Exercise instructions
The required output consists solely of the lines from the top of the listing through the line containing "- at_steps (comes", transcribed exactly.

Supplied information
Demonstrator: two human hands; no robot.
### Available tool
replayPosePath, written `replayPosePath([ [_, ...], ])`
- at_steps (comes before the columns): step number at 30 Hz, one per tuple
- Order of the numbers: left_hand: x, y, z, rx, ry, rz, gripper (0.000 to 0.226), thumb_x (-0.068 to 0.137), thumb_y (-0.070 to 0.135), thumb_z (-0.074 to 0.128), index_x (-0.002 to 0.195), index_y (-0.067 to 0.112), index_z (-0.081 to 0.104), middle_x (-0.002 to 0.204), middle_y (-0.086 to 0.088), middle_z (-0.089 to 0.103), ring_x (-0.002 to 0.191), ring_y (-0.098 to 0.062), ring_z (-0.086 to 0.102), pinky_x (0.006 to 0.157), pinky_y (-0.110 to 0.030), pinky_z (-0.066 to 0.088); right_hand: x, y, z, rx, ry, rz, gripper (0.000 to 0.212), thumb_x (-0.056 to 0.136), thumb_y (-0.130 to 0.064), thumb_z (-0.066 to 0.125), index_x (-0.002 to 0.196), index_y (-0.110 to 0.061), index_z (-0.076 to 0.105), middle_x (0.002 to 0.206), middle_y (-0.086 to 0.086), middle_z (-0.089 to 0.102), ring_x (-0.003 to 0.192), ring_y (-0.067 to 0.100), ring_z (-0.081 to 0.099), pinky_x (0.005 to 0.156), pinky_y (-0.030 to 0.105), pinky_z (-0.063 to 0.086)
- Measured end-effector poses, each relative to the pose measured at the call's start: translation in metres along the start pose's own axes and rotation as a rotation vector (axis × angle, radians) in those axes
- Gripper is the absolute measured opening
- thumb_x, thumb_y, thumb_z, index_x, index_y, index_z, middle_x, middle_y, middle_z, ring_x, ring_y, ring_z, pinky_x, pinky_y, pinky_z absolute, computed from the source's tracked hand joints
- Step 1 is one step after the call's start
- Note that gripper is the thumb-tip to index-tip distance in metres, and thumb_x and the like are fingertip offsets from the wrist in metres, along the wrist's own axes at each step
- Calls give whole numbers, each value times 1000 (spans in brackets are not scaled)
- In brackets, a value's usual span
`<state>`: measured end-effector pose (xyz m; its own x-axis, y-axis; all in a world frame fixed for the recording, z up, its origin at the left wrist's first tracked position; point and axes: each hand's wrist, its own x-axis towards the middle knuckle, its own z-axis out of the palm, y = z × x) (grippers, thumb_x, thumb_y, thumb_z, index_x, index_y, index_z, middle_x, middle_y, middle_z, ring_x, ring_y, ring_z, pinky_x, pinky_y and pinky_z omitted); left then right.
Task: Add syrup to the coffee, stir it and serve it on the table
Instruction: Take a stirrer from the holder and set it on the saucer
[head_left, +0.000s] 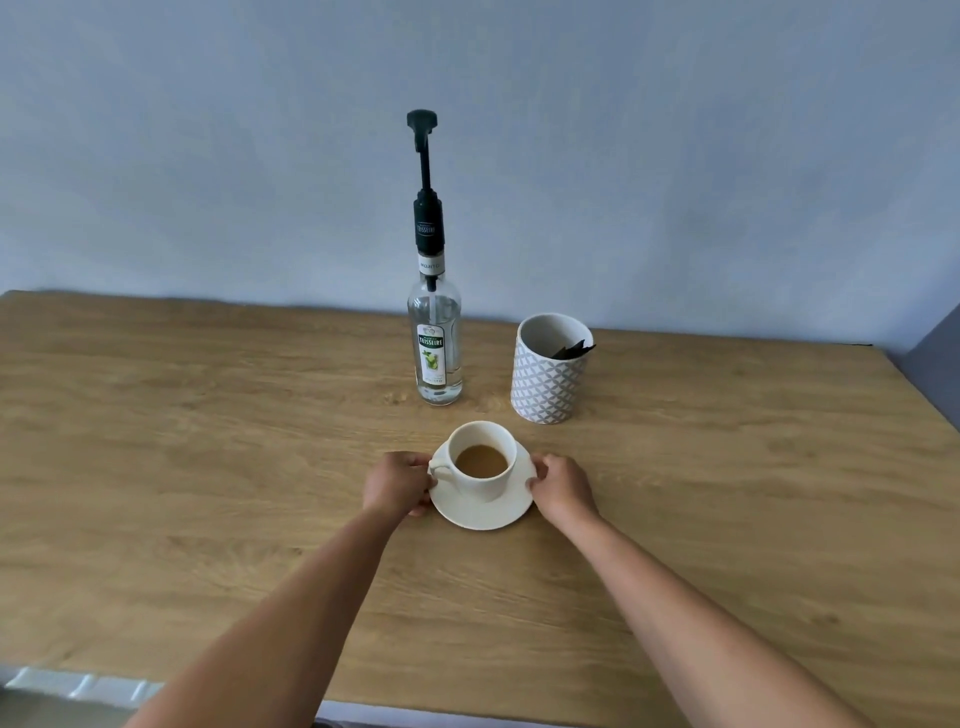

Task output
Demonstrator: two human hands; no robot.
### Available tool
replayPosePath, written `replayPosePath([ [_, ...], ])`
- at_steps (comes before the columns): step number at 30 Hz, one per tuple

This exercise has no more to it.